What you need to do: Repeat the data below with no changes.

Given data Block Start

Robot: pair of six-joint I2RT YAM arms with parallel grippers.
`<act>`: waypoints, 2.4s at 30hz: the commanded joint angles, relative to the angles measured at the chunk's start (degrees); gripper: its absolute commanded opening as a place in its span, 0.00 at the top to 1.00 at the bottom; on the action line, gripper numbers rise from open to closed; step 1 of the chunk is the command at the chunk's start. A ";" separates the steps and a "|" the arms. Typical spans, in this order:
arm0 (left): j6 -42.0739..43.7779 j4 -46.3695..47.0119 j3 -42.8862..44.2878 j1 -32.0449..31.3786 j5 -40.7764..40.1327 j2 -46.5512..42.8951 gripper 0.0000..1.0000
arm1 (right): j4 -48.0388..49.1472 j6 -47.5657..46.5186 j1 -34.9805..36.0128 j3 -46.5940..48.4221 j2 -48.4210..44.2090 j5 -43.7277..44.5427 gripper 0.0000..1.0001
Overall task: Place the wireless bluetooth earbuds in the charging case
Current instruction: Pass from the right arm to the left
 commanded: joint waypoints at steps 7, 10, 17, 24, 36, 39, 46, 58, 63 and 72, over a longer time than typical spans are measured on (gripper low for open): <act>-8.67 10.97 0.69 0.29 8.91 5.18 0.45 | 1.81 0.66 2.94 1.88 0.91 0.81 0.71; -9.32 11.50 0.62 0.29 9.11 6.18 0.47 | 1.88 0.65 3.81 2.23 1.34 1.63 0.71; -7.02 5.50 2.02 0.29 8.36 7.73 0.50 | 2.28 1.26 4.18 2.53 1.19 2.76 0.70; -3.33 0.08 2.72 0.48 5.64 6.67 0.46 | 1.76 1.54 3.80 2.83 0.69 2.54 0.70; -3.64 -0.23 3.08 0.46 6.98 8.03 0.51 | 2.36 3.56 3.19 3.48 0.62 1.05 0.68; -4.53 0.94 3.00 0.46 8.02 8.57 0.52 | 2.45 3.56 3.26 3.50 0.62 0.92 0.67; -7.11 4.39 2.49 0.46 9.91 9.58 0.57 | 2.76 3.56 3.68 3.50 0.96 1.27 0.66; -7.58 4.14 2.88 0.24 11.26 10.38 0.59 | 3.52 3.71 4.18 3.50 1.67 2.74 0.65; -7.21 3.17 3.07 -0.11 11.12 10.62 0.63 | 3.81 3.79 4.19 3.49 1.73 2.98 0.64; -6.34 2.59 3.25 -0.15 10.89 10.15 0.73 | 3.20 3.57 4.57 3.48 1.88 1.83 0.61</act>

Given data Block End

Result of this task:
Robot: pair of six-joint I2RT YAM arms with parallel grippers.
`<act>`: waypoints, 2.4s at 30hz: the commanded joint angles, relative to the angles measured at the chunk's start (degrees); gripper: its absolute commanded opening as a place in its span, 0.00 at the top to 1.00 at the bottom; on the action line, gripper numbers rise from open to closed; step 1 of the chunk is the command at the chunk's start. A ";" separates the steps and a "|" the arms. Typical spans, in this order:
arm0 (left): j6 -42.0739..43.7779 j4 -46.3695..47.0119 j3 -42.8862..44.2878 j1 -32.0449..31.3786 j5 -40.7764..40.1327 j2 -46.5512..42.8951 gripper 0.0000..1.0000
arm1 (right): j4 -48.0388..49.1472 j6 -47.5657..46.5186 j1 -34.9805..36.0128 j3 -46.5940..48.4221 j2 -48.4210..44.2090 j5 -43.7277..44.5427 gripper 0.0000..1.0001
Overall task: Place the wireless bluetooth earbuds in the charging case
Current instruction: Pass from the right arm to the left
 commanded: joint waypoints at steps 7, 10, 17, 24, 36, 39, 46, 58, 63 and 72, over a longer time than typical spans are measured on (gripper low for open): <act>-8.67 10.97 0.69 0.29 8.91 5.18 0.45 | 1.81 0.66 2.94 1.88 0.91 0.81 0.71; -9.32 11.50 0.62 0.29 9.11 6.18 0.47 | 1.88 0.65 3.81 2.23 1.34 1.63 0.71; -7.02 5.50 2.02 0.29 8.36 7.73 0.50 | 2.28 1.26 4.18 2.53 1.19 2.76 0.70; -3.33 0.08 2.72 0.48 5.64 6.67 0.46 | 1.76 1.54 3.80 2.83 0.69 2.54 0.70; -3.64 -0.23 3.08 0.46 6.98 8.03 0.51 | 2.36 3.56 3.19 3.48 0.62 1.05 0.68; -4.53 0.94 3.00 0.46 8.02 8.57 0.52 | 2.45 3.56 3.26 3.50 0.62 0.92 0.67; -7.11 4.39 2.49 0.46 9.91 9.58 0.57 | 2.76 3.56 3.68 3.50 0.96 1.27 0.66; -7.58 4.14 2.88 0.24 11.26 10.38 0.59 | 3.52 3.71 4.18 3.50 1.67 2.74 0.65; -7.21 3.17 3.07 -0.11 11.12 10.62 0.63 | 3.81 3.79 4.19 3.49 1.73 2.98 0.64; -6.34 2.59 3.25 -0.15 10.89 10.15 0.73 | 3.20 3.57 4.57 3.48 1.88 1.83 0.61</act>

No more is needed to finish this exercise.